Dernière mise à jour à 14h29 le 01/10
Le week-end s'annonce à haut risque au Cameroun, où l'armée a renforcé ses positions pour pouvoir contrer une menace de sécession brandie par le Southern Cameroons National Council (SCNC), une ancienne organisation non reconnue ayant refait surface depuis l'apparition il y a un an d'une crise dans les régions anglophones du Nord-Ouest et du Sud-Ouest.
Piloté depuis des pays étrangers où ses principaux leaders résident, le SCNC se défend d'être le porte-voix d'une action de mobilisation populaire visant à sortir la minorité anglophone camerounaise de la marginalisation face au pouvoir exécutif de Yaoundé, accusé d'être contrôlé par la composante francophone, la plus nombreuse.
Profitant d'une crise survenue depuis novembre 2016 sous le couvert de manifestations portant sur des revendications corporatistes d'avocats et de syndicats d'enseignants des deux régions anglophones, le mouvement né dans les années 1990 et aujourd'hui dans la clandestinité après son interdiction par les autorités promet la sécession de ces territoires pour former un nouvel Etat indépendant dimanche.
La date a été choisie en référence au jour anniversaire de la réunification du Cameroun, le 1er octobre 1961, après un référendum par lequel la partie anglophone, présente dans les actuelles régions du Nord-Ouest et du Sud-Ouest, anciennement administrée par le Royaume-Uni, décida de se rattacher au Cameroun francophone.
La menace de sécession du SCNC a déjà donné lieu à une série de manifestations violentes la semaine dernière, où une marche organisée de manière quasi-simultanée à Buea, chef-lieu du Sud-Ouest, et plusieurs autres localités de la même région le 22 septembre a été émaillée de heurts au cours desquels de nombreux représentants de l'administration (préfets, sous-préfets, forces de sécurité) ont été blessés et des services publics incendiés, selon les autorités.
Le même jour, les autorités ont fait état d'une tentative d'attentat à la bombe contre les installations de la Société camerounaise des dépôts pétroliers (SCDP) à Douala, la métropole économique. La veille, une attaque similaire avait blessé trois policiers à Bamenda, chef-lieu de la région du Nord-Ouest, selon un bilan officiel.

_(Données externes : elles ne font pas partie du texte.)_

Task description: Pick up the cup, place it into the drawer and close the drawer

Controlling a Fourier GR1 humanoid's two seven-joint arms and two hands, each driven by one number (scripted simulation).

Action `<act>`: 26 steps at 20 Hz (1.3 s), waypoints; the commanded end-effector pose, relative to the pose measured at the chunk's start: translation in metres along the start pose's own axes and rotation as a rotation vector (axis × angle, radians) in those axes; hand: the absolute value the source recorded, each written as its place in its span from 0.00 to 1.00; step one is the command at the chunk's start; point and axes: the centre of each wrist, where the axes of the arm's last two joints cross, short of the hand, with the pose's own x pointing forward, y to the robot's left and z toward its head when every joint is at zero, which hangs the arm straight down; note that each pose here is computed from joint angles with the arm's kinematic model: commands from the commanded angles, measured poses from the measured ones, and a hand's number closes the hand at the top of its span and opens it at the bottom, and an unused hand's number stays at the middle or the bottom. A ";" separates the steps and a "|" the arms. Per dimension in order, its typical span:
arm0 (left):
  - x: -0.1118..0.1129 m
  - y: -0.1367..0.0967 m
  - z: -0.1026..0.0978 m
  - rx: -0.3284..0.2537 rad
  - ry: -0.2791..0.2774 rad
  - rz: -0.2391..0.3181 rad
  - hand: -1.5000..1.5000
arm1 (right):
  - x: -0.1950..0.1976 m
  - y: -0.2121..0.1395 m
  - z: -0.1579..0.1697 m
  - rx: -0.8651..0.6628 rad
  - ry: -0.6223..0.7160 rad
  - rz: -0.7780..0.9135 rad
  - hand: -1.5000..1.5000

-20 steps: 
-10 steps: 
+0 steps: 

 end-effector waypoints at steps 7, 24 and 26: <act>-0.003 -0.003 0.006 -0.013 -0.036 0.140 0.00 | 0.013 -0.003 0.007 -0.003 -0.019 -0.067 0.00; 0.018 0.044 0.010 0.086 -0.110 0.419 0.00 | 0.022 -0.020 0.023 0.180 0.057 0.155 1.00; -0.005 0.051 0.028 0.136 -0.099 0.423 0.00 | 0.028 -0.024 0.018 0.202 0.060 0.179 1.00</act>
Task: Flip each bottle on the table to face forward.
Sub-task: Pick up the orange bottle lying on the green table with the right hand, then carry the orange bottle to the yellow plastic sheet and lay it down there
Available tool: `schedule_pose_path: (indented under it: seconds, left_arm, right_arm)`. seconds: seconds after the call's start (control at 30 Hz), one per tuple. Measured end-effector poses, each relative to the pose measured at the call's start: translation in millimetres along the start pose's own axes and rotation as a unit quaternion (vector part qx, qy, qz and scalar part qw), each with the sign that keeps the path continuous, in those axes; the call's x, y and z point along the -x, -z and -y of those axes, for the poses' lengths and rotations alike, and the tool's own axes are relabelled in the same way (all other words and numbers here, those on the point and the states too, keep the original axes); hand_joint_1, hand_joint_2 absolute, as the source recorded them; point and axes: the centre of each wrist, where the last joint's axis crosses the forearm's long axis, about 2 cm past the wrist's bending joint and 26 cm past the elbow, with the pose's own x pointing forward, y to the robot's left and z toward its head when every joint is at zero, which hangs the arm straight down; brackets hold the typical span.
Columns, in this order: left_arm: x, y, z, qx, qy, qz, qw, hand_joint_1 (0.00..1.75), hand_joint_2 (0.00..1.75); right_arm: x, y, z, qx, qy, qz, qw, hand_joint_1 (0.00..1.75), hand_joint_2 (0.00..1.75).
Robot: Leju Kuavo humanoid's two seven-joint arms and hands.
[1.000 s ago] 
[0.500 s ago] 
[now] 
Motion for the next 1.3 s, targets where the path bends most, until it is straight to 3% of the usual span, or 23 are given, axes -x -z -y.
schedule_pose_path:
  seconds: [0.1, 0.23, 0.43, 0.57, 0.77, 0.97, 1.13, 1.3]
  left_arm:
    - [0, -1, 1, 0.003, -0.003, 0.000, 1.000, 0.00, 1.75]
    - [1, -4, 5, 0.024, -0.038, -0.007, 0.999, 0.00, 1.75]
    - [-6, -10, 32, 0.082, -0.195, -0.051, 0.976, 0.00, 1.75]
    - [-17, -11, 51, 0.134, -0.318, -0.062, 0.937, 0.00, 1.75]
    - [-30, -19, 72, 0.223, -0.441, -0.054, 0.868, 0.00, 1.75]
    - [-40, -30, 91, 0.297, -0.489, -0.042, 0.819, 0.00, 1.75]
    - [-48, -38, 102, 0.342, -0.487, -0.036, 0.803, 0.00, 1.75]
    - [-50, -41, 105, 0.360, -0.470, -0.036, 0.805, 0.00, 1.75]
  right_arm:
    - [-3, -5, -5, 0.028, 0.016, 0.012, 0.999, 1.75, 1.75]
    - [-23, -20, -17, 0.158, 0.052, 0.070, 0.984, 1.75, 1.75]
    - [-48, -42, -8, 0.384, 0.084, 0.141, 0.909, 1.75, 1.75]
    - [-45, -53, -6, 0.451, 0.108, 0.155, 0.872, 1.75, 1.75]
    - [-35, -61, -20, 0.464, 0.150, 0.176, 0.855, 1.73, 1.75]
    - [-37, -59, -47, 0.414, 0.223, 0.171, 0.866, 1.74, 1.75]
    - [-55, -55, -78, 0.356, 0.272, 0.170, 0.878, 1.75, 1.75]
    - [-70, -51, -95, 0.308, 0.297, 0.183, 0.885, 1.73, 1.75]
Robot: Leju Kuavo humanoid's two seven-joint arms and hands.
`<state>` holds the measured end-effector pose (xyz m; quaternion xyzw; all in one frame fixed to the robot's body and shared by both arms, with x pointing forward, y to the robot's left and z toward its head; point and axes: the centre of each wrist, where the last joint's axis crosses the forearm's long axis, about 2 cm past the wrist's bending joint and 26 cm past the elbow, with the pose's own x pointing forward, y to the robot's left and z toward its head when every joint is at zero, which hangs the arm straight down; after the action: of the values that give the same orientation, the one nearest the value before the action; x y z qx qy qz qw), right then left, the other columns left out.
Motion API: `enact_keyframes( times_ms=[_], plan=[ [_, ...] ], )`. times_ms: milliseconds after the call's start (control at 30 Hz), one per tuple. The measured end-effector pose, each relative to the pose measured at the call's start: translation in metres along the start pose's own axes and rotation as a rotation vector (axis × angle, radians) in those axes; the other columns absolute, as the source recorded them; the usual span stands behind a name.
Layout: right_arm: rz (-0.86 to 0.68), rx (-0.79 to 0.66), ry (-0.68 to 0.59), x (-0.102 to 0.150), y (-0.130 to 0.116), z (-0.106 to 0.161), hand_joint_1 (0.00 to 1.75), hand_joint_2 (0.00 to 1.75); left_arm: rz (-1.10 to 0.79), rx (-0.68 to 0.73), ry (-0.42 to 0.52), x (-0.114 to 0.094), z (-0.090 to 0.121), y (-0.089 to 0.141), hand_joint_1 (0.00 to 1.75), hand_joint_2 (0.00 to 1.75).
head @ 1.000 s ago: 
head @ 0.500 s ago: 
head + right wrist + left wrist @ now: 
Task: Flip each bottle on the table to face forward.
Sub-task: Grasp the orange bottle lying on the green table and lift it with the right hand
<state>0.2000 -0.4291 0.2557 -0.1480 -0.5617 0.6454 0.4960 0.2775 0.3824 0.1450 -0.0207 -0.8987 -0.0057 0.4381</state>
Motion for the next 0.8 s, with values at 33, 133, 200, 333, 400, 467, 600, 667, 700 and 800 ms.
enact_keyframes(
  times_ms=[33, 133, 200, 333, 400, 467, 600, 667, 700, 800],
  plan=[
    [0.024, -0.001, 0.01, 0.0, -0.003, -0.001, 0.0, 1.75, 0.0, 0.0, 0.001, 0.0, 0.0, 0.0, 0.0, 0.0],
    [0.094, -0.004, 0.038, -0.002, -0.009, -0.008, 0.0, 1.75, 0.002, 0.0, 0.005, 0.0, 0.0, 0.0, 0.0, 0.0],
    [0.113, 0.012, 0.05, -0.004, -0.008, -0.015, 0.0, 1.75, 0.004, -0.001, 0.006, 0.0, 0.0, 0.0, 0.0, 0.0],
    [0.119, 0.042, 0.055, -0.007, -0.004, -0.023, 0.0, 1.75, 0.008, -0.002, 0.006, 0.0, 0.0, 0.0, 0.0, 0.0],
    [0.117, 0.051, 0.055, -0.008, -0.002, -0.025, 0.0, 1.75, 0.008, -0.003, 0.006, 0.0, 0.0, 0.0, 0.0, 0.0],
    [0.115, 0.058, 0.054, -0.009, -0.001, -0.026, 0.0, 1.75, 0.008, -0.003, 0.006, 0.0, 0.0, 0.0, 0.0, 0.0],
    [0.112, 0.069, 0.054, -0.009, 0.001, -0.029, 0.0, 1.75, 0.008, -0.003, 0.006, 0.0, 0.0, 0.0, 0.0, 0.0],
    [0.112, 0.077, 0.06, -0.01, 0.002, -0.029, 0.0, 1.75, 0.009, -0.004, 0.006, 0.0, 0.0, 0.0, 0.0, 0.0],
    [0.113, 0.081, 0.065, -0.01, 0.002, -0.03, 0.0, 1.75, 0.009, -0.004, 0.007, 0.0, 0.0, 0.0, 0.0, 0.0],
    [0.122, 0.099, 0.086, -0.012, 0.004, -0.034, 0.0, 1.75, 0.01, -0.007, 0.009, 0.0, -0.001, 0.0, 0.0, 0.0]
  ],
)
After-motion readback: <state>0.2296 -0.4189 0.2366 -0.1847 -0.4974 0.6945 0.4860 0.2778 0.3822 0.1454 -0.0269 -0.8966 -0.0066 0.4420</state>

Depuis lors, le pouvoir camerounais a pris des mesures pour renforcer la sécurité et empêcher une nouvelle escalade des violences dans ces deux régions frontalières du Nigeria.
Dans le Sud-Ouest, le gouverneur Bernard Okalia Bilaï a publié vendredi deux décisions dont l'une invite les populations à "rester calme et en dehors de toute manifestation publique", mettant en garde contre "toute velléité qui met à mal l'ordre social et le vivre-ensemble si cher aux Camerounais".
La seconde décision annonce l'instauration d'un couvre-feu de 21h (20h GMT) à 7h (6h GMT), se traduisant par l'interdiction de circulation des motos-taxis, des mouvements de personnes, la suspension du transport entre les différentes localités de la région, la fermeture des frontières terrestres et maritimes, et celle des lieux d'ambiance tels les bars, snack-bars et night-clubs.
Cette mesure interdit tout rassemblement de plus de quatre personnes, quelle que soit la raison, ainsi que la suspension des activités dans les gares routières.
Ouverte sur l'Atlantique, la région du Sud-Ouest recèle d'importantes réserves d'hydrocarbures, objet d'une intense exploitation depuis le début des années 1980 par de nombreuses compagnies étrangères en partenariat avec la Société nationale des hydrocarbures (SNH), l'opérateur public.
Le pays y tire pour l'heure l'essentiel de sa production pétrolière, à l'origine du choix de la création à Limbé, la deuxième ville de la région, de la Société nationale de raffinage (SONARA), l'entreprise publique chargée de la gestion de l'unique raffinerie du Cameroun.
A Yaoundé, en l'absence du président Paul Biya, encore à l'étranger après avoir participé aux travaux de la 72e session de l'Assemblée générale des Nations Unies la semaine dernière à New York, le Rassemblement démocratique du peuple camerounais (RDPC, au pouvoir) et ses alliés, ont condamné la promesse de sécession du SCNC.
Pour contrer ce que ses dirigeants qualifient de manœuvre visant à saper l'unité nationale et l'intégrité territoriale, le parti présidentiel a annoncé à son ton tour la tenue dimanche d'une vague de meetings et de marches populaires pour la paix dans différentes localités du pays.